**Action item**
Each line from the line containing "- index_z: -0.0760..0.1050" through the last line of the entries is to be reproduced exactly as it stands.

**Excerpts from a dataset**

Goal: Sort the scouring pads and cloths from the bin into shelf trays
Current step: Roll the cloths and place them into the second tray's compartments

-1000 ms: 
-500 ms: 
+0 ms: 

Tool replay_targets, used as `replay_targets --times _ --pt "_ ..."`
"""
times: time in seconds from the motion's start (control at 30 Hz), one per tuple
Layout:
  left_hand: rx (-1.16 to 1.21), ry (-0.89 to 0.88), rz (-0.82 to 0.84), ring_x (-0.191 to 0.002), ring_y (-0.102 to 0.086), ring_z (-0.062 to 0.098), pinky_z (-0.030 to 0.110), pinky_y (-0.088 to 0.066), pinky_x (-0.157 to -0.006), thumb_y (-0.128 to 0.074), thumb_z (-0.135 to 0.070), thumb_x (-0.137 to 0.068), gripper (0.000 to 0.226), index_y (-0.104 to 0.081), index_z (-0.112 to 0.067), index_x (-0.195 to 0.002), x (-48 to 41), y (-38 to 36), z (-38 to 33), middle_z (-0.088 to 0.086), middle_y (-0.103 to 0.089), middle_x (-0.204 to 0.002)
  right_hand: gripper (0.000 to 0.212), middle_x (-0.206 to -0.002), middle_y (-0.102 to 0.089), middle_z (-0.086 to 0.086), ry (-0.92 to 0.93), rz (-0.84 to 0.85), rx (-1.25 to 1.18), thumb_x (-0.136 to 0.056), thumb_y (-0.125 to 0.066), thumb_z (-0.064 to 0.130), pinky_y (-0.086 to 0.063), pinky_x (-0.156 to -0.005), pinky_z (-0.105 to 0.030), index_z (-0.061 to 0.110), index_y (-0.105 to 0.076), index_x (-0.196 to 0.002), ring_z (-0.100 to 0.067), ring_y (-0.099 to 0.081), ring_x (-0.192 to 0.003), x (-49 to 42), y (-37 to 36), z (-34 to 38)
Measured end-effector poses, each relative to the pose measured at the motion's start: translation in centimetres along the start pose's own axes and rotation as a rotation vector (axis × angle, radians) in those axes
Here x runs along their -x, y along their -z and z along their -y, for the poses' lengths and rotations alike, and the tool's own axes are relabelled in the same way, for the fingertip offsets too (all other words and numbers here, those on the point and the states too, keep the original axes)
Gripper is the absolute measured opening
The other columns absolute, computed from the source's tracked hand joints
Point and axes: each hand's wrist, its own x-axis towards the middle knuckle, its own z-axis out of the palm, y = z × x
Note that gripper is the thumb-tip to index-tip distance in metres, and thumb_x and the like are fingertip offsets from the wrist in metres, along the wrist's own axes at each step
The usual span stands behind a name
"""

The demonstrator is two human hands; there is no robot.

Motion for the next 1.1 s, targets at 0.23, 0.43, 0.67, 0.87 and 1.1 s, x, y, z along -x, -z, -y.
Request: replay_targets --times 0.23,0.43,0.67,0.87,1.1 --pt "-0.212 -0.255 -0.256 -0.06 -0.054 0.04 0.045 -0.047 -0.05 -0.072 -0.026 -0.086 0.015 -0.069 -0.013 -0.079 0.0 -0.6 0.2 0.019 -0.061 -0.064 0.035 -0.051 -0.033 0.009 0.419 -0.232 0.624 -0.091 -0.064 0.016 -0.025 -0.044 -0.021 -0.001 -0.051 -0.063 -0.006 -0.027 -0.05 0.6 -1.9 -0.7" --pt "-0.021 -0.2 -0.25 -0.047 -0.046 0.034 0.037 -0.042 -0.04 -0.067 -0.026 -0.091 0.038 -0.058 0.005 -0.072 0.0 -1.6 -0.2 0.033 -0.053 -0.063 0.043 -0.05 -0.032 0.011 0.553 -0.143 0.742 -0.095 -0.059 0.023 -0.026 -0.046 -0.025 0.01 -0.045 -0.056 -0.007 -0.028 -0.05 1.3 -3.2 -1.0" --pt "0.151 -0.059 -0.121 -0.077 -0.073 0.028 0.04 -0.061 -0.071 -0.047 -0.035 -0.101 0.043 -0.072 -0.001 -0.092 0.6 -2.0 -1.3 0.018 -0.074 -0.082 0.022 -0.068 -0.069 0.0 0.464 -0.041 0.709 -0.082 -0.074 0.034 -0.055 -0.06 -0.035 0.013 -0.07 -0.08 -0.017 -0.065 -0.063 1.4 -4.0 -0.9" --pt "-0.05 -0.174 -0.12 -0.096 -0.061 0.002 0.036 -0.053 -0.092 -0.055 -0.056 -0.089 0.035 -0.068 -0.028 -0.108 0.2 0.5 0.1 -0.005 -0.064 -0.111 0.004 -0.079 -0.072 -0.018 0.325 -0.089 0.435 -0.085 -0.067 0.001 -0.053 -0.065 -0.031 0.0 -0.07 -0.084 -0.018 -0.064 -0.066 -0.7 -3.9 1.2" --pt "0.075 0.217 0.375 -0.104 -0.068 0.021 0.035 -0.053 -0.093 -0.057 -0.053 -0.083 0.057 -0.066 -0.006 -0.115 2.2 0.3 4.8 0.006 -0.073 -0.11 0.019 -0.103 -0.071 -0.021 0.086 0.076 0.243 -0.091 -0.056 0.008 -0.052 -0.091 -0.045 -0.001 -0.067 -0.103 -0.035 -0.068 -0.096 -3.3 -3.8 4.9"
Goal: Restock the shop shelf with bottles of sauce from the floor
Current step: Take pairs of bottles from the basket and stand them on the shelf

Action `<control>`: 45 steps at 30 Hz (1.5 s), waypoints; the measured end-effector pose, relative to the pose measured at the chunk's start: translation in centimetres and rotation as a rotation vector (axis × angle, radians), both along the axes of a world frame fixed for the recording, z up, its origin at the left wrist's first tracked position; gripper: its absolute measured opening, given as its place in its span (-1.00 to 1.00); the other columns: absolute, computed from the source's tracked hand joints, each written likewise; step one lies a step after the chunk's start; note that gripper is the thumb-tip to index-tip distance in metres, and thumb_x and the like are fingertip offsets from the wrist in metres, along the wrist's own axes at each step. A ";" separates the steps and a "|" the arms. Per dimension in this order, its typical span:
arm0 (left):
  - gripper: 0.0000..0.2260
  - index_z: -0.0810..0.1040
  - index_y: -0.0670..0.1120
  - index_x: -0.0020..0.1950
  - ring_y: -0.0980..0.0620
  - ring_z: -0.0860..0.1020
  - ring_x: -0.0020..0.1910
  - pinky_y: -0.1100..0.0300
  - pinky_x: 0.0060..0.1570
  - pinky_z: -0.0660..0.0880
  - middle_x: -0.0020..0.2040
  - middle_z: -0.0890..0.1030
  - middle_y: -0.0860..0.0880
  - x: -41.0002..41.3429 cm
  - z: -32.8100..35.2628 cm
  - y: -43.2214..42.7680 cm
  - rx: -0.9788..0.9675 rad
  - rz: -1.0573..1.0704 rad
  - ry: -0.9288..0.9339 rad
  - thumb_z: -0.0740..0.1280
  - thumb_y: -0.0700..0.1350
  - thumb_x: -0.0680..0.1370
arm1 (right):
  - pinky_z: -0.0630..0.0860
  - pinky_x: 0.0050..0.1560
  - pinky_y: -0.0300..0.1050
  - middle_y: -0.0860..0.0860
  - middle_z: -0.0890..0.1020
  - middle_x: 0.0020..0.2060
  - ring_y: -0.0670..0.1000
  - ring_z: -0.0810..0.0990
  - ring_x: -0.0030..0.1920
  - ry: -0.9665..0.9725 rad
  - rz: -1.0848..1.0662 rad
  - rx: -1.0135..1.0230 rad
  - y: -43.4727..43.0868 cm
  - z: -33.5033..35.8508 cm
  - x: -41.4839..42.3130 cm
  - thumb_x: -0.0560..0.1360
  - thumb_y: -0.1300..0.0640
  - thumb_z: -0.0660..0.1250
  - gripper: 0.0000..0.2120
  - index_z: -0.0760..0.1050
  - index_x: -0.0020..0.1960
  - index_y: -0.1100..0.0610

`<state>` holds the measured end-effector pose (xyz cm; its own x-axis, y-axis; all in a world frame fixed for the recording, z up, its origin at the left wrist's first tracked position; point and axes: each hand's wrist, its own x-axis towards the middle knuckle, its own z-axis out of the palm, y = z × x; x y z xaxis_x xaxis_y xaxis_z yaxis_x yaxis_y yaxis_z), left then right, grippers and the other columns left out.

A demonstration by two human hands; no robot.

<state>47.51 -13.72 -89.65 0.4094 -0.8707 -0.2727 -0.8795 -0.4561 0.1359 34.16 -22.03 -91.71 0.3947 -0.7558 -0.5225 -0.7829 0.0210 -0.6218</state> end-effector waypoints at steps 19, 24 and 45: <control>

**Answer area**
  - index_z: -0.0760..0.1050
  - index_x: -0.0020..0.1960
  - index_y: -0.1100..0.0610

`<state>` holds the measured end-effector pose (xyz cm; its own x-axis, y-axis; all in a world frame fixed for the recording, z up, its origin at the left wrist's first tracked position; point and axes: each hand's wrist, its own x-axis towards the middle knuckle, its own z-axis out of the palm, y = z × x; x y z xaxis_x xaxis_y xaxis_z yaxis_x yaxis_y yaxis_z), left then right, grippers and the other columns left out.

A demonstration by two human hands; no robot.

<state>47.51 -13.72 -89.65 0.4094 -0.8707 -0.2727 -0.8795 -0.4561 0.1359 34.16 -22.03 -91.71 0.3947 -0.7558 -0.5225 -0.7829 0.0210 -0.6218</state> end-effector waypoints at steps 19, 24 and 45: <control>

The exercise calls for nothing more.